### [EXERCISE AIM]
In the records below, find every line that contains "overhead" and list it.

### [EXTRACTED RECORDS]
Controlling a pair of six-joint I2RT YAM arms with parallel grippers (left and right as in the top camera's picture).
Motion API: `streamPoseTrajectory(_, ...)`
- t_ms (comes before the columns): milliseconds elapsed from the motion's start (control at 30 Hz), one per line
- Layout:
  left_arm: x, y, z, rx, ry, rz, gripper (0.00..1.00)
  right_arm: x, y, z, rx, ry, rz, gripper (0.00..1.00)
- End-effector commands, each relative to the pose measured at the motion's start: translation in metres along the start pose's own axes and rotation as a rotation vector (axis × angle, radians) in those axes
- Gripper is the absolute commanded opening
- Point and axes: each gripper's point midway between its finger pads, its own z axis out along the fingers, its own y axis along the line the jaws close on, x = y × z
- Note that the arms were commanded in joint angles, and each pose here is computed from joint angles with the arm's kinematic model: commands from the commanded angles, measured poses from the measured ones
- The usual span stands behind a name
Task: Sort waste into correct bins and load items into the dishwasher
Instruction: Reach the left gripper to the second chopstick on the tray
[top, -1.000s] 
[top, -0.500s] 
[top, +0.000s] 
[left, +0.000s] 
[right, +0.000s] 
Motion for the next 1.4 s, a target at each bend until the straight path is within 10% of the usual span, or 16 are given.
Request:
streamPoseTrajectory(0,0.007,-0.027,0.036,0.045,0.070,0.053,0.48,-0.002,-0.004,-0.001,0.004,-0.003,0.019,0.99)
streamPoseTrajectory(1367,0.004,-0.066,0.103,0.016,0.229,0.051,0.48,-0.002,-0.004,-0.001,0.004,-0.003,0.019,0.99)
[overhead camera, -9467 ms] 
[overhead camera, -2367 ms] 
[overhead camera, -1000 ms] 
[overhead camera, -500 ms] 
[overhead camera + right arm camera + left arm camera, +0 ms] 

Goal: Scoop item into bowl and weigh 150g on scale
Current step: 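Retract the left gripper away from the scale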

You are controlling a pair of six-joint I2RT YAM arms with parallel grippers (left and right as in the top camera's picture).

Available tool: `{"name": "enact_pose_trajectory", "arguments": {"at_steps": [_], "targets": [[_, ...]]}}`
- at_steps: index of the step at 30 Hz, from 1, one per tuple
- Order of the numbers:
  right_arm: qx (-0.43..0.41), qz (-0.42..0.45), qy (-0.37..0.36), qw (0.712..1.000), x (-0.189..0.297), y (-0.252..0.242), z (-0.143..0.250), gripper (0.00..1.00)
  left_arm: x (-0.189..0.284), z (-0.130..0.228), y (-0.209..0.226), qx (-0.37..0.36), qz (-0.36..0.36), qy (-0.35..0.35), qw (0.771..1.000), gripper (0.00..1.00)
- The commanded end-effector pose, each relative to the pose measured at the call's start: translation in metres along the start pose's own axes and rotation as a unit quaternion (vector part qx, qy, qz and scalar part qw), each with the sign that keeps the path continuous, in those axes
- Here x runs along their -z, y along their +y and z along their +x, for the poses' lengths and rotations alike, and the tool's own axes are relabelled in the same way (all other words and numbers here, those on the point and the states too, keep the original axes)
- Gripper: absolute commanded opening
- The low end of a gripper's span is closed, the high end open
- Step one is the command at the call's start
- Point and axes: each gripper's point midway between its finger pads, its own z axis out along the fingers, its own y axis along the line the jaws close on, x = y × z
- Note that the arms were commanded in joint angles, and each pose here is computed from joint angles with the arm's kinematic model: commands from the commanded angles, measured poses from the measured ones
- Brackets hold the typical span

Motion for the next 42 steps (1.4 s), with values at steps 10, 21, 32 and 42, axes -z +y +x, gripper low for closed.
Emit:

### [OUTPUT OF THE TASK]
[overhead camera, -9467 ms] 
[overhead camera, -2367 ms] 
[overhead camera, -1000 ms] 
[overhead camera, -500 ms] 
[overhead camera + right arm camera + left arm camera, +0 ms] 

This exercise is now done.